FIRST AMENDMENT TO ASSET PURCHASE AGREEMENT

EX-2.1 2 d328652dex21.htm FIRST AMENDMENT TO ASSET PURCHASE AGREEMENT DATED AS OF APRIL 2, 2012 First Amendment to Asset Purchase Agreement dated as of April 2, 2012

Exhibit 2.1

FIRST AMENDMENT TO ASSET PURCHASE AGREEMENT

THIS FIRST AMENDMENT TO ASSET PURCHASE AGREEMENT (this “Amendment”) is entered into effective as of April 2, 2012, by and among Graco Inc., a Minnesota corporation (“Purchaser Parent”), Graco Holdings Inc., a Minnesota corporation (“Purchaser Holdco”), Graco Minnesota Inc., a Minnesota corporation (“Graco Minnesota”), Finishing Brands Holdings Inc., a Minnesota corporation (“Liquid IP Purchaser”), Illinois Tool Works Inc., a Delaware corporation (“Seller Parent”), and ITW Finishing LLC, a Delaware limited liability company (“U.S. Seller”).

RECITALS

A. Purchaser Parent, Purchaser Holdco, Graco Minnesota, Seller Parent, and U.S. Seller are parties to that certain Asset Purchase Agreement dated as of April 14, 2011 (the “Asset Purchase Agreement”) providing for the Purchasers’ purchase of the Finishing Business (other than the Excluded Assets) from the Sellers and other matters related thereto.

B. Capitalized terms used but not defined in this Amendment have the meanings given to them in the Asset Purchase Agreement.

C. The parties desire to amend the Asset Purchase Agreement as set forth herein.

AGREEMENT

NOW, THEREFORE, in consideration of the foregoing and other good and valuable consideration, the receipt and sufficiency of which are hereby acknowledged, the parties, intending to be legally bound, agree as follows:

1. Incorporation by Reference. The Asset Purchase Agreement is hereby specifically referred to and incorporated as a part of this Amendment. In all respects other than as specifically herein amended, the terms and conditions of the Asset Purchase Agreement shall continue in full force and effect.

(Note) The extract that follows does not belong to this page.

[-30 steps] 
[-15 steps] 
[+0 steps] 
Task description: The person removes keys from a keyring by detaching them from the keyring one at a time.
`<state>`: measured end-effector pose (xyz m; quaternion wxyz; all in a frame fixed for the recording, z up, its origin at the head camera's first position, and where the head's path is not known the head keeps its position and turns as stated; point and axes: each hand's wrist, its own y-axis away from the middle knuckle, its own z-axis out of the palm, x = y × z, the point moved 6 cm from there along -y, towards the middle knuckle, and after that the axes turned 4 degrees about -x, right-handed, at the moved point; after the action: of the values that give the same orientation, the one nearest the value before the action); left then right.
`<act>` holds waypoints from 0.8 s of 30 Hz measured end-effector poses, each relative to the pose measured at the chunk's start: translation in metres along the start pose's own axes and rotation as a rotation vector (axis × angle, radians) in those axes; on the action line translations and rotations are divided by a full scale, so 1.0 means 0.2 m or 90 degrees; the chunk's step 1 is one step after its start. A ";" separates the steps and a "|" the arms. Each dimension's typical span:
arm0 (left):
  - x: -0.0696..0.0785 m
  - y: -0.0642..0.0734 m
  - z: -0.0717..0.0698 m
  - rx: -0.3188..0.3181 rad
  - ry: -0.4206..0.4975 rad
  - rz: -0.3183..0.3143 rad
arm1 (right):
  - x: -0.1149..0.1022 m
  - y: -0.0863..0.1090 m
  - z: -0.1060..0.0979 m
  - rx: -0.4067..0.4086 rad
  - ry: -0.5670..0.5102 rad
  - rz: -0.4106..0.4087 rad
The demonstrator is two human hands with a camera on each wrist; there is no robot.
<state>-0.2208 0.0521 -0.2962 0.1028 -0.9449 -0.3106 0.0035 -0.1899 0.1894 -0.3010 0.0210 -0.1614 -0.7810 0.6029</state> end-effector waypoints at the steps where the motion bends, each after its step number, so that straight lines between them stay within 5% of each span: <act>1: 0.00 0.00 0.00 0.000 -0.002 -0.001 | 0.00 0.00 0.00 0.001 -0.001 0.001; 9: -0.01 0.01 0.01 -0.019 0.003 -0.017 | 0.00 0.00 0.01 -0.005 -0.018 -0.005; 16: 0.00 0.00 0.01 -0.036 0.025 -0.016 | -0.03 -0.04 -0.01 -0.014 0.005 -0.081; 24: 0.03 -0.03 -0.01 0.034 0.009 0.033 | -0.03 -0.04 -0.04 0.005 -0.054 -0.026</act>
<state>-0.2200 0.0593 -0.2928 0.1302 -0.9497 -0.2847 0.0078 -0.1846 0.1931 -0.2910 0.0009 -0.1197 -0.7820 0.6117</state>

2. IP Purchaser. All references in the Asset Purchase Agreement to the “IP Purchaser” shall hereafter be references to, collectively, Purchaser Holdco and Liquid IP Purchaser. Graco Minnesota shall no longer be the IP Purchaser, and to the extent that Graco Minnesota is a Purchaser under the Asset Purchase Agreement, it will be a Purchaser solely pursuant to Section 9.7 of the Asset Purchase Agreement.

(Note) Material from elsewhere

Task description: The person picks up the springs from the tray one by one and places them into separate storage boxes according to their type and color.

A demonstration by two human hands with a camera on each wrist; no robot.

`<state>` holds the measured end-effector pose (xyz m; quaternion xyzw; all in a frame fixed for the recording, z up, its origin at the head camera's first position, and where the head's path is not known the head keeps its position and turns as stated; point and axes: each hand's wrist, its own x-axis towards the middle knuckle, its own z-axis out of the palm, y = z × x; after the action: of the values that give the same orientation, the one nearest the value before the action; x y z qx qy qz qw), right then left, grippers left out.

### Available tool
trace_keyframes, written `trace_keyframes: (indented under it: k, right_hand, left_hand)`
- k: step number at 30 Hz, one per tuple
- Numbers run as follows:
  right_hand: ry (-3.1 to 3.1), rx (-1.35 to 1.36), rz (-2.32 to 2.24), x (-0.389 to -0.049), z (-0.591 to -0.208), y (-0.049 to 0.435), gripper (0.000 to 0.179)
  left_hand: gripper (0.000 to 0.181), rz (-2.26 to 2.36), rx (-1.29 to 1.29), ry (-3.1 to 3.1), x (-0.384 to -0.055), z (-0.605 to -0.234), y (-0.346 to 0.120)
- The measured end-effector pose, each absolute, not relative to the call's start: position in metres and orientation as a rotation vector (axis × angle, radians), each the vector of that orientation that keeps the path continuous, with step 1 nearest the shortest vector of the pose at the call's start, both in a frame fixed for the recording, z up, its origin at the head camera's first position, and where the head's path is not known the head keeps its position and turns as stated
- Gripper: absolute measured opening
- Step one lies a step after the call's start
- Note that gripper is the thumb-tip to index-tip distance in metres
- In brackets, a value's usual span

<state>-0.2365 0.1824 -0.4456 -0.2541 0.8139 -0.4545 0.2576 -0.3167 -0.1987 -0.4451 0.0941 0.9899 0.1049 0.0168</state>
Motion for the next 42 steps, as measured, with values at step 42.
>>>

3. Tech Center Acquired Assets. The definition of “Acquired Assets” in Section 2.1 of the Asset Purchase Agreement shall be deemed to include the Business Intellectual Property relating to Finishing Business projects that were conducted at the ITW Technology Center on or before the Closing Date.

4. Acquired Assets.

a. Section 2.1(e) of the Asset Purchase Agreement is hereby amended and restated to read in its entirety as follows:


“(e) all Contracts of any Seller relating to the Finishing Business (the “Acquired Contracts”), including the Contracts set forth on Schedule 4.10(e), but excluding (A) any Contract not disclosed in Section 4.11 of the Disclosure Schedules if (i) such non-disclosure constitutes a misrepresentation under Section 4.11 and (ii) the assumption of such Contract by any Purchaser would, in such Purchaser’s reasonable determination, materially and adversely affect such Purchaser, unless Purchaser Parent gives written notice to Seller Parent that it deems such Contract to constitute an Acquired Contract, (B) the Supply and License Agreement and the Settlement Agreement, both dated October 23, 2008, by and among 3M Company, 3M Innovative Properties Company, Illinois Tool Works Inc., and ITW Finishing LLC (the “3M Agreements”), and (C) the Confidential Patent License and Settlement Agreement by and between Dürr Systems Inc., Dürr Systems GmbH, and Illinois Tool Works Inc. (the “Dürr Agreement”);”

b. Section 2.1 of the Asset Purchase Agreement is hereby further amended by adding the following as Section 2.1(o) thereof:

“(o) all tangible personal property listed on Schedule 2.1(o).”

5. Excluded Assets. Section 2.2 of the Asset Purchase Agreement is hereby amended by adding the following as Sections 2.2(q) and 2.2(r) thereof:

“(q) the rights of any Seller under the 3M Agreements; and

(r) the rights of any Seller under the Dürr Agreement.”

6. Effective Time. The last sentence of the definition of “Closing” in Article 1 of the Asset Purchase Agreement is hereby amended and restated in its entirety as follows:

“The effective time of the Closing shall be deemed to be 12:01 a.m. on the Closing Date, local time in each jurisdiction in which the Finishing Business is conducted.”

7. IP Indemnity.

a. Section 2.3(g) of the Asset Purchase Agreement is hereby amended and restated in its entirety as follows:

“(g) all Liabilities of Sellers with respect to any Products arising under any intellectual property law at any time, including laws relating to patent infringement and including Liabilities arising out of the matters set forth on Schedule 2.3(g); and”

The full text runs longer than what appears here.